Dream as if it is and it will be
Wednesday, August 29th, I was scheduled for an hour long surgery to close my GJ gastrocutaneous fistula, and irrigate my colon. The surgery ended up being two and a half hours, but was an overall success. It was going to be a quick recovery. I was expected to go home the following morning, but things took a turn medically as that evening my belly became hard and distended again. The pain was intolerable as the countless layers of internal sutures were stretching. I was diagnosed with a severe post-operative ileus. It lasted almost six painful days. This Monday morning I woke up hoping to get news of discharge. However, Monday morning ended up leaving me with more mental and physical battle wounds.

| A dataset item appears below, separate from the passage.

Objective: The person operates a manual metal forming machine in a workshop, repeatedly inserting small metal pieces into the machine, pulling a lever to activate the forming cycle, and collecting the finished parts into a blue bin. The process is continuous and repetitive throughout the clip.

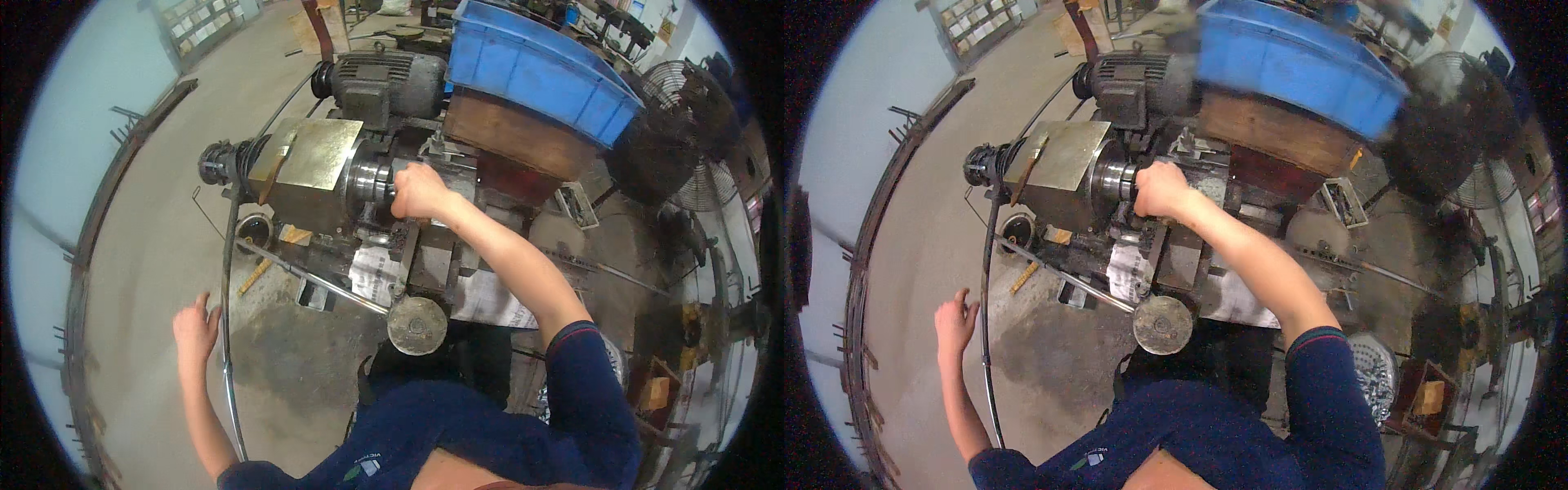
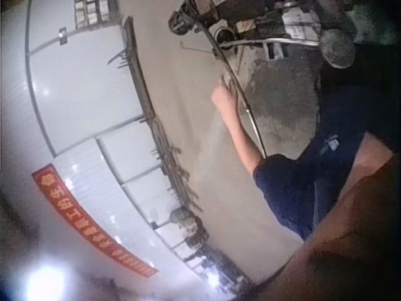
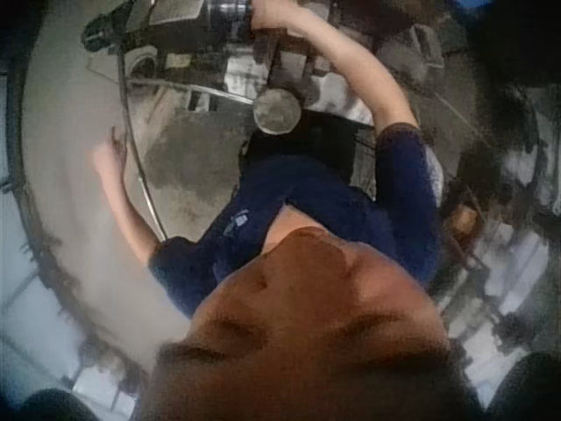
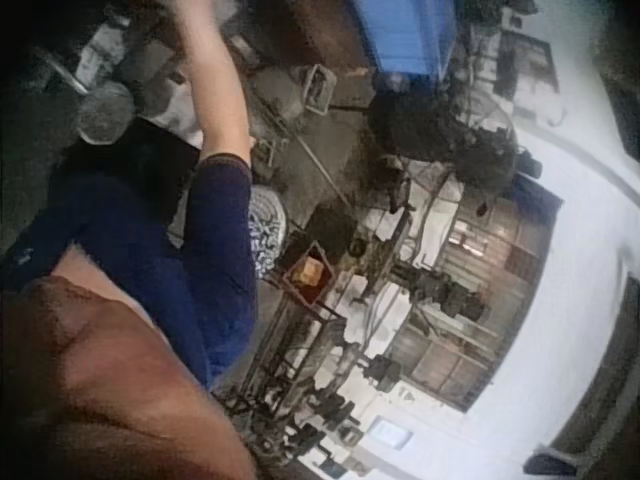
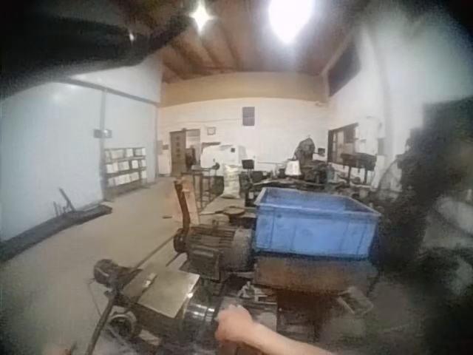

Upon examining me early in the morning, my surgical team noticed a rapid change in infection and drainage of my incision. They quickly went to get the attending surgeon. After explaining my urgent need to go back to the OR (operating room) with anesthesia, they then explained they couldn’t do that as the severity of my ileus from my previous surgery proposed to many risks. Before I realized what was about to happen the attending surgeon was apologizing and opening my incision up, as I was wide awake in my bed. As the pain shredded me I cocooned myself in my own head; shutting down and not saying a word or moving. I remember looking down and seeing a hole opened in my abdomen as they cleansed this new wound and packed it with gauze. I normally remain stoic, but I then told them: I had to go home. I needed to be discharged that day. My sisters start school this week, I start school this week, and my mind needed to be home. And we would be back in one week for IVIg.
As I sat recovering from such an invasive and unexpected procedure, I felt defeated. The fistula they worked so hard to close with tight incisions had been re-opened when I was wide awake, leaving me with a hole in my belly. Again. Yet, it had to be done, it was the only way to begin removing the pockets of infection.
I used what my mom taught me, and advocated to go home. Soon I was in the car with my dad heading home. A script of antibiotics waiting for me at home, a new journey of packing and cleaning my open incision nightly. I came home weary and fried. But today I felt like I was winning again. I was smiling and feeling joy. Like I was still making progress. All because of school. I started my online classes and classes at school today. Walking in those doors and knowing it would be education and supportive teachers was therapeutic. No procedures, cuts, or prodding. Just learning and growing as an individual. Being able to be home is everything I needed. Yes there’s so much pain with my incision wound, it hurts to move or stand straight, dressing changes bring many tears, and there is a long way to go for there to be healing. But none of that matters because today was a victory. Today reminded me, we are what we dream and envision of being.
Thankful for a devoted medical team that took quick action, and still supported my dreams. This dream is helping me get through this.